● **Provided data**:
*** Begin section ***

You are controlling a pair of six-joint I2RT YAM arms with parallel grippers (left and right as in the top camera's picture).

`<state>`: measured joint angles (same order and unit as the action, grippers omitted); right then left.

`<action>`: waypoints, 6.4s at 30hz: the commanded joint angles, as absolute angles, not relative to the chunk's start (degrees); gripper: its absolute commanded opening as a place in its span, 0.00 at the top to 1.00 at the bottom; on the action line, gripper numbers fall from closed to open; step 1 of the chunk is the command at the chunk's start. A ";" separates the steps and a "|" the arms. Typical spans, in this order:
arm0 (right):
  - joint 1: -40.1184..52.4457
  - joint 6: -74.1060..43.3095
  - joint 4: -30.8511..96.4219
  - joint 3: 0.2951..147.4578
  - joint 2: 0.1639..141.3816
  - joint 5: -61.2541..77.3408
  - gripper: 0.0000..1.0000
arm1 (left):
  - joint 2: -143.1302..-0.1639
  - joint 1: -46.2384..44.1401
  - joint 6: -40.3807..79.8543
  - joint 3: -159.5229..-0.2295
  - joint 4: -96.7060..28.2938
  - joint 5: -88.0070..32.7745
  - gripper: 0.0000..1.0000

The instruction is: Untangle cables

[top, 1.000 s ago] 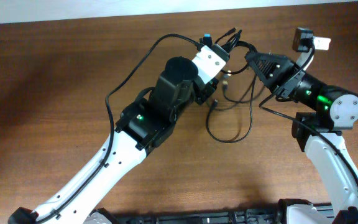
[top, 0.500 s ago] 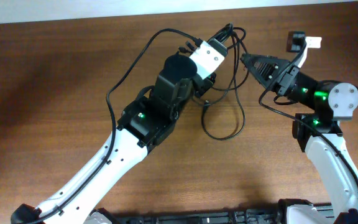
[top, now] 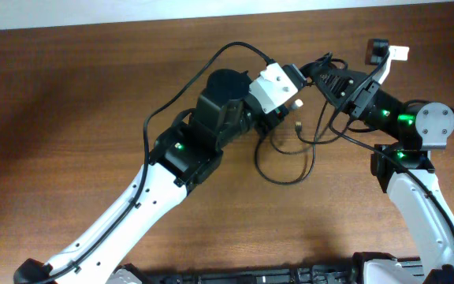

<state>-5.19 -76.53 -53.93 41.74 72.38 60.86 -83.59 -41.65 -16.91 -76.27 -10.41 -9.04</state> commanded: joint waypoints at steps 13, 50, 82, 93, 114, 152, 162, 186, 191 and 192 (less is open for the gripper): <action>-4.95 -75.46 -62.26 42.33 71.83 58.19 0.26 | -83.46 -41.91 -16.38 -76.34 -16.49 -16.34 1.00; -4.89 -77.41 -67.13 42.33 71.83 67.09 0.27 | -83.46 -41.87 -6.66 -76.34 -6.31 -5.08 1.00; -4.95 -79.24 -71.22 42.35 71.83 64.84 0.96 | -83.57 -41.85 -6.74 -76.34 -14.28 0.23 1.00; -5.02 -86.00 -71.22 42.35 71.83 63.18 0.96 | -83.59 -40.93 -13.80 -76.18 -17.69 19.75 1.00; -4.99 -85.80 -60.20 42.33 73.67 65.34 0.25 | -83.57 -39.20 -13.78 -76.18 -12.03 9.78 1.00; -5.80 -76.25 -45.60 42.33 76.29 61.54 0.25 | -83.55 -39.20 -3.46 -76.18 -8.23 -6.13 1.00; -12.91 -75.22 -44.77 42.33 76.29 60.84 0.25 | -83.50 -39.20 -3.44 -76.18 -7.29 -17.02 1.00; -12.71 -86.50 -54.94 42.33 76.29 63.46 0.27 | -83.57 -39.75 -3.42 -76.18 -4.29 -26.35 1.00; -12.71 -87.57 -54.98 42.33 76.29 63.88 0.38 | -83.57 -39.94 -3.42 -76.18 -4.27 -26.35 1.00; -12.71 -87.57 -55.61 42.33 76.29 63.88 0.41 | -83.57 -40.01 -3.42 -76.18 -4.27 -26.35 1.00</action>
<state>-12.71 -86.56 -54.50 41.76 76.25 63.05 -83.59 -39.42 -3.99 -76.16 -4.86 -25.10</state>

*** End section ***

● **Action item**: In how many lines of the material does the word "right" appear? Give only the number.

● **Result for this task**: 3